More than 1,200 Citrix Netscaler ADC and Netscaler Gateway devices have been exposed online, actively exploited against a significant vulnerability, allowing danger actors to abduct user sessions and bypass certification.
Cive-2025-5777 was tracked and referred to as Citrix Bleed 2, this out-of-bound memory reads the vulnerability results from insufficient input verification, which enabled unaffected attackers to reach the restricted memory areas.
A similar Citrix security defects, which were dubbed “Citrixbleed”, were exploited to hack Netscaler devices in 2023 in ransomware attacks and violations to hack Netscaler devices and later transfer to the network.

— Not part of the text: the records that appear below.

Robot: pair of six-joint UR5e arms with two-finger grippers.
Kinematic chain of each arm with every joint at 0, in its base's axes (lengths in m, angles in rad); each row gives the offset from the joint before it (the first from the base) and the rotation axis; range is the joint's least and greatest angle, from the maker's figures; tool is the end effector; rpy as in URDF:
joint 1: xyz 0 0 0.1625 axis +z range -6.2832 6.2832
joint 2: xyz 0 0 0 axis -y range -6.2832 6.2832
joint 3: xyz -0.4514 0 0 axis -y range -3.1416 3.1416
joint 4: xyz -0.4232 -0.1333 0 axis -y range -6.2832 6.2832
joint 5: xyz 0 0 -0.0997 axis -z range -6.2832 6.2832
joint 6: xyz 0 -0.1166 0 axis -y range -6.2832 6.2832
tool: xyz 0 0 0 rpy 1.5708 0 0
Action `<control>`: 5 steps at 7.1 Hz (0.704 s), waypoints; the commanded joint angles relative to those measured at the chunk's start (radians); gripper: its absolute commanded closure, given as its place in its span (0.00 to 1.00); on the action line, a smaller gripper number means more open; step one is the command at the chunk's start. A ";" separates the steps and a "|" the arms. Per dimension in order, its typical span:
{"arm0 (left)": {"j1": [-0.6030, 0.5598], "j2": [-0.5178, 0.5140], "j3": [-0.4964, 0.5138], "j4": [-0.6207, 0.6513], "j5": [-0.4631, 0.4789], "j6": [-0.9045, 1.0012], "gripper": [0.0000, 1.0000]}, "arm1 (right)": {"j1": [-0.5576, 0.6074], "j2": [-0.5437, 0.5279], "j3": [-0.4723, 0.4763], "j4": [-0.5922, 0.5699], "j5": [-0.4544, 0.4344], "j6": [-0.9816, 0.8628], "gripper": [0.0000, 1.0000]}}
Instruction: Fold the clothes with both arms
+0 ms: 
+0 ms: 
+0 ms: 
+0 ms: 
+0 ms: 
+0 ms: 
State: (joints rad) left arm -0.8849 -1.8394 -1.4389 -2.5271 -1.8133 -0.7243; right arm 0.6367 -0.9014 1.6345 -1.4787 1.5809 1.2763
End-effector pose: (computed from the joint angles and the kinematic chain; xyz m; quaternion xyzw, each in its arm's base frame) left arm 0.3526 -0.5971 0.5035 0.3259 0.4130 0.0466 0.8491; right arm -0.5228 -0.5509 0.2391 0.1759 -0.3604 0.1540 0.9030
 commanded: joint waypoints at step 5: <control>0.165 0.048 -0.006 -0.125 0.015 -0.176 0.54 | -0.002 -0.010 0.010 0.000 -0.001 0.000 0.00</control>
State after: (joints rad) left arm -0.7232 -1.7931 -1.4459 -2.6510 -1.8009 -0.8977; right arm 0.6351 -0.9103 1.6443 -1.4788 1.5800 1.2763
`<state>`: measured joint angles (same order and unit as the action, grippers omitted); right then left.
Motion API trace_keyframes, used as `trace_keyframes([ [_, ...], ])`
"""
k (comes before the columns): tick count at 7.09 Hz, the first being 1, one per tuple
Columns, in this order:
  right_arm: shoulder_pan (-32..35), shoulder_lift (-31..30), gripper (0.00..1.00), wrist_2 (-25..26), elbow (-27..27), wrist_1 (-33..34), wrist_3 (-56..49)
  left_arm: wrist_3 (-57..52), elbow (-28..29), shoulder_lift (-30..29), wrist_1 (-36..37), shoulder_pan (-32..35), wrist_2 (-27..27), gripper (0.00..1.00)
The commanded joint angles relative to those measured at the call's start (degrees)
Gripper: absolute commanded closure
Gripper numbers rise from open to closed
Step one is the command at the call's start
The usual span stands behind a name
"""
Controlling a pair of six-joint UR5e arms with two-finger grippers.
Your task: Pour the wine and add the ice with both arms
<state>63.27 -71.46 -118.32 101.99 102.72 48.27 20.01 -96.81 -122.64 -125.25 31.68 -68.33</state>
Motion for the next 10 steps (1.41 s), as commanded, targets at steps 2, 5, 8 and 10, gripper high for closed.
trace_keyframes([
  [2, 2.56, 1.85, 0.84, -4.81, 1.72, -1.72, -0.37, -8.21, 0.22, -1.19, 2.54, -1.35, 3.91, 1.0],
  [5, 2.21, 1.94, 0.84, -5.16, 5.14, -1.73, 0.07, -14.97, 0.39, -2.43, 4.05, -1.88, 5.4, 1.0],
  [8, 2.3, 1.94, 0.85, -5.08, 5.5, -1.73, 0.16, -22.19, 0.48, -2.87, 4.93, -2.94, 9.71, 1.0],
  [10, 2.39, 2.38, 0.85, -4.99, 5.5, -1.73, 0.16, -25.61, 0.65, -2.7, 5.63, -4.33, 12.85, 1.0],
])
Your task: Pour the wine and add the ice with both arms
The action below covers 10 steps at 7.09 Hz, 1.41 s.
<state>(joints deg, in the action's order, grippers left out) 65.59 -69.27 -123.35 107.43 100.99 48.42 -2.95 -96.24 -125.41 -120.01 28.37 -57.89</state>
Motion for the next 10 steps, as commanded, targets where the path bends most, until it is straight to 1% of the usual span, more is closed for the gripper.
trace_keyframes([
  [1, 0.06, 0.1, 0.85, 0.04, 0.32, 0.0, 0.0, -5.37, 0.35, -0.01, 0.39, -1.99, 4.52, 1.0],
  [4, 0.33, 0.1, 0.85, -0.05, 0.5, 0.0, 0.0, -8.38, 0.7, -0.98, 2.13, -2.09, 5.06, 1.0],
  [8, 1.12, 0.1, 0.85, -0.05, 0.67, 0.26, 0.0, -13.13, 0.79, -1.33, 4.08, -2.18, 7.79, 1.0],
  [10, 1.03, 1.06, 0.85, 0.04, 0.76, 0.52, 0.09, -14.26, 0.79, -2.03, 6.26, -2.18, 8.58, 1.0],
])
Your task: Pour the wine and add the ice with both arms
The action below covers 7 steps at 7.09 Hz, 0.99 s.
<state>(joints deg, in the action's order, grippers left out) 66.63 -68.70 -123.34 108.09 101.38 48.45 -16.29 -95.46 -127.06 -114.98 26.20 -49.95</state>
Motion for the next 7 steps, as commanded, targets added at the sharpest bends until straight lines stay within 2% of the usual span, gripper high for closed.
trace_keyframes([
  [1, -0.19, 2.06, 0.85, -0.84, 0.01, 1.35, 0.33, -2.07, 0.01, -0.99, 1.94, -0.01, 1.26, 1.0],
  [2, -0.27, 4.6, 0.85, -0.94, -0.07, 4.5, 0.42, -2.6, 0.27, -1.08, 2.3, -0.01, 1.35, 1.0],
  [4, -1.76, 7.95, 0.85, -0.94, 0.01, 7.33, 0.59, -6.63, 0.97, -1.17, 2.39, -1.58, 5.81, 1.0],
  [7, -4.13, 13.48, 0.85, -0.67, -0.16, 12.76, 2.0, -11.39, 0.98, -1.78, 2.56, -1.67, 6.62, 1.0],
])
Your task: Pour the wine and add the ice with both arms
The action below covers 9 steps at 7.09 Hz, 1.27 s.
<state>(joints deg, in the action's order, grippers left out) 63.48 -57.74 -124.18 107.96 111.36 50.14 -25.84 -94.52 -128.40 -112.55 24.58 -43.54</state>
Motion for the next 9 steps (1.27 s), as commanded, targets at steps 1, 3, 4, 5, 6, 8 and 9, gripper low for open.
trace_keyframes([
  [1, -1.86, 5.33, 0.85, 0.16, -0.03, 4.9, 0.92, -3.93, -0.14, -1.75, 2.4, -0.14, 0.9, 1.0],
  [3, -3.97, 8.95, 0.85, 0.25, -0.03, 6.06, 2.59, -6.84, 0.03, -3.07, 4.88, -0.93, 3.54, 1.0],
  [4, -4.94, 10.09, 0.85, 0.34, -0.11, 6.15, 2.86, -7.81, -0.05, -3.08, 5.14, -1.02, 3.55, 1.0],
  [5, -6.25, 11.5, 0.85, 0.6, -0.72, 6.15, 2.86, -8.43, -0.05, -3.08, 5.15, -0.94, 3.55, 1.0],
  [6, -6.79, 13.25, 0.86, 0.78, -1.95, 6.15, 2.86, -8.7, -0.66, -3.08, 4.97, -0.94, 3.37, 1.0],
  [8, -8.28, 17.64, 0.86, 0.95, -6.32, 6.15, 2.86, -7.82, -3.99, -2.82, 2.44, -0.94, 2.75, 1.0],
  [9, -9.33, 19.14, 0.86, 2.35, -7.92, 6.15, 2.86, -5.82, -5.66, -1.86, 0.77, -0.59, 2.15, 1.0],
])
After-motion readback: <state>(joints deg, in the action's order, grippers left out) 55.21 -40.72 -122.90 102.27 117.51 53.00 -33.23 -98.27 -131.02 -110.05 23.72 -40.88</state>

Successfully exploitation of CVE-2025-5777 can allow the danger actors to steal the public-focused gateway and virtual server to steal sessions, credentials and other sensitive data, causing them to kidnap user sessions and bypass the multi-factors authentication (MFA).
Advisor on 17 June, Citrix Wags After upgrading all the active ICA and PCOIP sessions to the customer upgraded to a patched version to block all their Netscaler equipment potential attacks.
On Monday, Internet Safety Non -Grouping Shadowvers Foundation Safety Analysts Found out The weekends were still unsafe for the CVE-2025–57777 that weekends.
While Citrix has not yet confirmed that this security defect is being exploited in the wild, Saying “Currently, there is no evidence to suggest the exploitation of the CVE-2025-5777,” Cyber Security Firm Riliaqvest on Thursday stated with moderate confidence that vulnerability is being abused in already targeted attacks.
While “CVE-2025-5777 has no public exploitation, ‘Citrix Bleed 2’ has been dubbed, reported, Rilaquest has assessed with moderate belief that the attackers are actively exploiting this vulnerability to achieve initial access to the target environment,” Reliaquest warned.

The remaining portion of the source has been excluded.